It appears that when one is running under 'amber watch', every save of a watched file triggers a new build without waiting or canceling eventual ones already running.
So when one saves a couple files in quick succession, multiple builds spin up, taking a lot of RAM and making machine unresponsive till they finish.
I this still happening in master branch?
I this still happening in master branch?
@eliasjpr yes
Maybe we can increase the scanner time here or changing the sleep time depending on previous builds.
Also we can check new file changes concurrently, so we would be able to cancel a build and start a new one as @docelic suggested
Something similar how Travis work, just keeping latest build/commit
I believe this has been addressed on 0.6.3
I believe this has been addressed on 0.6.3
Not yet, amber watch is still recompiling the project after every file change, keeping old build even if the build isn't needed anymore. This issue often happens on low end pc, so you can see the difference:

We should find a way to kill processes building outdated files and just keep the most recent one. Currently we are watching file changes after a build process ends. I think we can run scan_files inside a spawn fiber and stop a current build faster to recompile using new file-changes.
@eliasjpr WDYT?
Was this resolved?
Since processes are being spawned from within amber watch we should be able to add compile processes to an array and kill them once too many are compiling...

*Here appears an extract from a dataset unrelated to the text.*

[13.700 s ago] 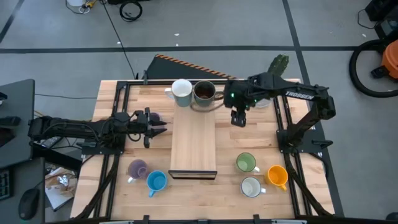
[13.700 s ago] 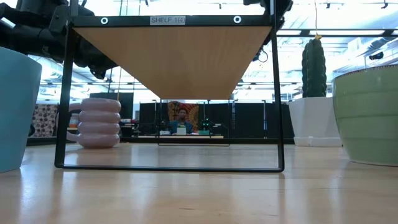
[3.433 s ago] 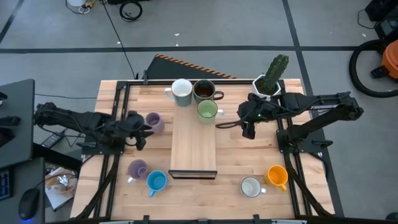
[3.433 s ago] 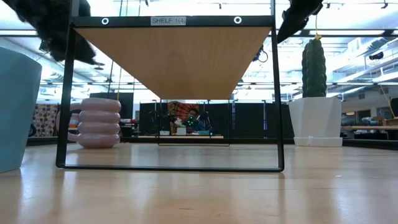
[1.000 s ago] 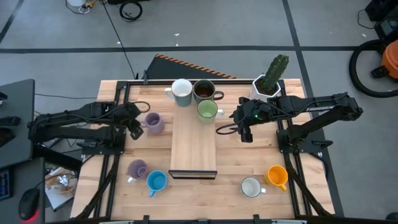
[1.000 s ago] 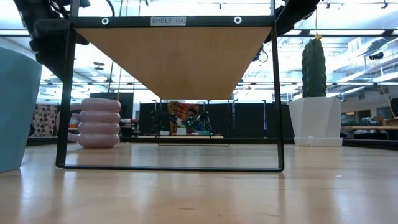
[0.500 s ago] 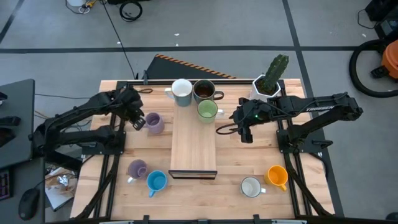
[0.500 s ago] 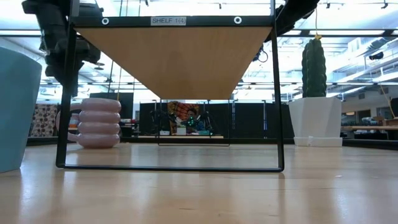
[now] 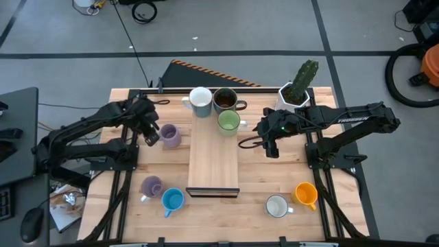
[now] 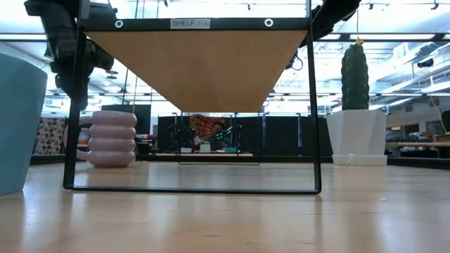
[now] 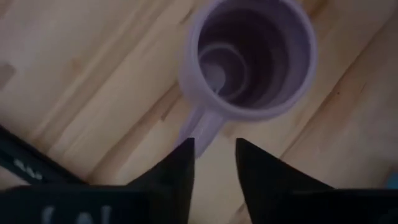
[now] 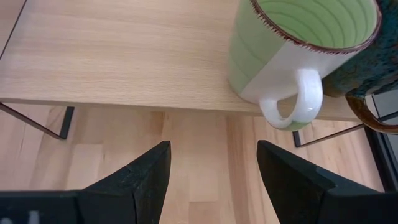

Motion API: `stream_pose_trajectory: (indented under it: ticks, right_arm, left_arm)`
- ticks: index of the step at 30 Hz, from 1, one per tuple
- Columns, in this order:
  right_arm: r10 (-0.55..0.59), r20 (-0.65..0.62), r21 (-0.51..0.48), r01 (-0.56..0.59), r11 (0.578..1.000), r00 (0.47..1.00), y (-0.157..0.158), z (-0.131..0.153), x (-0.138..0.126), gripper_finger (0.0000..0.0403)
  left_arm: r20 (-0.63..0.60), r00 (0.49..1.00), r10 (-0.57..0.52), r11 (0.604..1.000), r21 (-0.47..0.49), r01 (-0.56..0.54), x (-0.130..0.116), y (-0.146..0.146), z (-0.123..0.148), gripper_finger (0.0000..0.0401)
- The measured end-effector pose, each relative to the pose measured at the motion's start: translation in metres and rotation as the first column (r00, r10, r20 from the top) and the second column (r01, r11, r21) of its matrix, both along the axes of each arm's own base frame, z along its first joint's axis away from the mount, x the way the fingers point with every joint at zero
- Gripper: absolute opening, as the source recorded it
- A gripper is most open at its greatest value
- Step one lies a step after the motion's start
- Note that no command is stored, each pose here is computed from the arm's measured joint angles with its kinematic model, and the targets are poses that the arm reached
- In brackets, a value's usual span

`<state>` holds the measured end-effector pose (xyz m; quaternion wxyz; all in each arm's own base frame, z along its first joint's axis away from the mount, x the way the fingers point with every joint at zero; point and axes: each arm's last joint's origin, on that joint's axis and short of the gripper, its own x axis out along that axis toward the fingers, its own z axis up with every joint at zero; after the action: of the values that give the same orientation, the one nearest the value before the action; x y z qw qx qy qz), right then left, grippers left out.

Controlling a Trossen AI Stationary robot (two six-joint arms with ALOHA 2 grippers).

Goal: Place coffee mugs
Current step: Put the top purple mug on the shelf

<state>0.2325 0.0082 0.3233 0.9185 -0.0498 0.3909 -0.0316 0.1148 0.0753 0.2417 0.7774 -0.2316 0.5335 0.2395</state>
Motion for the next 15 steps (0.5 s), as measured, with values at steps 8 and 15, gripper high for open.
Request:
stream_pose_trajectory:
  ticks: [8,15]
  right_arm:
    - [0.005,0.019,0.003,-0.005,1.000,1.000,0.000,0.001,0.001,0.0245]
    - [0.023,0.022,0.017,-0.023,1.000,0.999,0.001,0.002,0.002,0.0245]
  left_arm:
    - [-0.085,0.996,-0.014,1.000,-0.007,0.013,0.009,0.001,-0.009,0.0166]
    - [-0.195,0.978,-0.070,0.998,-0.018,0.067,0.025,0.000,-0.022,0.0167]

It might be best to allow for a certain number though otherwise we might be constantly killing and starting new compilations as we edit a file. Especially if auto save is turned on with your editor.
Since processes are being spawned from within amber watch we should be able to add compile processes to an array and kill them once too many are compiling...

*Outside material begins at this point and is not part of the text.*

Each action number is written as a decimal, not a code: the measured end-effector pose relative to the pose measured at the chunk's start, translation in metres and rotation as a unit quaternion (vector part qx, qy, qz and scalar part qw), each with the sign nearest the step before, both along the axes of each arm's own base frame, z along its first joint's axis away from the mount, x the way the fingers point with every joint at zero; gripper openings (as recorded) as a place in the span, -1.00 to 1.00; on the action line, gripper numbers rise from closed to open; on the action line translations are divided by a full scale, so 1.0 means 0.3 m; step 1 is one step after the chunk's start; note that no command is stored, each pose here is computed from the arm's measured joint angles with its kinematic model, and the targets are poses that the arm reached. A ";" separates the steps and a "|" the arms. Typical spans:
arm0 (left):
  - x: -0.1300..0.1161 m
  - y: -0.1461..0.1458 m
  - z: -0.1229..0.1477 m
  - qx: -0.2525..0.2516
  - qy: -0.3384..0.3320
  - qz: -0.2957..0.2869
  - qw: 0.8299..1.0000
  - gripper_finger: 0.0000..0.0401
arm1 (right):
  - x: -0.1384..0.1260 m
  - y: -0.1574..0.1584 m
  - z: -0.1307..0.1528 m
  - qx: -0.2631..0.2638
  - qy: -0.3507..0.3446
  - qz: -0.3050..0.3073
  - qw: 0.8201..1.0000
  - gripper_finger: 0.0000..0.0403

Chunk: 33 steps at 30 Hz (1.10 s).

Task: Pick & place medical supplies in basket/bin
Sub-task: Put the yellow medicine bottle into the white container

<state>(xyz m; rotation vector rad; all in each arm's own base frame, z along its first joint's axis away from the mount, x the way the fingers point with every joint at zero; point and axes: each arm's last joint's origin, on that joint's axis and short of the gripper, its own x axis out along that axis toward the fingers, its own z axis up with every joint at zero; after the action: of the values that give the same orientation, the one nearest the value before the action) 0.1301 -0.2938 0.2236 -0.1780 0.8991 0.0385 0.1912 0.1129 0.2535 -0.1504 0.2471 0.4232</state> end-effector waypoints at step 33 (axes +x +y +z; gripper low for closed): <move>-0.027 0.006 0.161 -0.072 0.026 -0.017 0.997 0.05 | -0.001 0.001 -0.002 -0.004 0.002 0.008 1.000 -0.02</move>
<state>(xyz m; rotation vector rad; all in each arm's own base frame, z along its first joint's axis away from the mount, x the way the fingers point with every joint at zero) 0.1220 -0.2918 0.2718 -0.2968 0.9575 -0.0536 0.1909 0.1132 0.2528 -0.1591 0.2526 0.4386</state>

We're already using a processes array, the issue is happening in the building phase because new files can change during a current build, if this happen then a new build is triggered just after previous build is full completed, I think we can check for file changes using spawn and kill a build process and start a new one without waiting for a complete build.
I just got another idea to solve this, instead of always recompiling the project (checking timestamps) we can keep a temporal db file (sqlite) with all sha256 hashes of all the files in the project, so if the hash changes, amber recopiles and if the hash doesn't change then it executes bin/myappexecutable.
Also if a current build is being triggered, and a file changes, then the build is canceled and a new build is executed.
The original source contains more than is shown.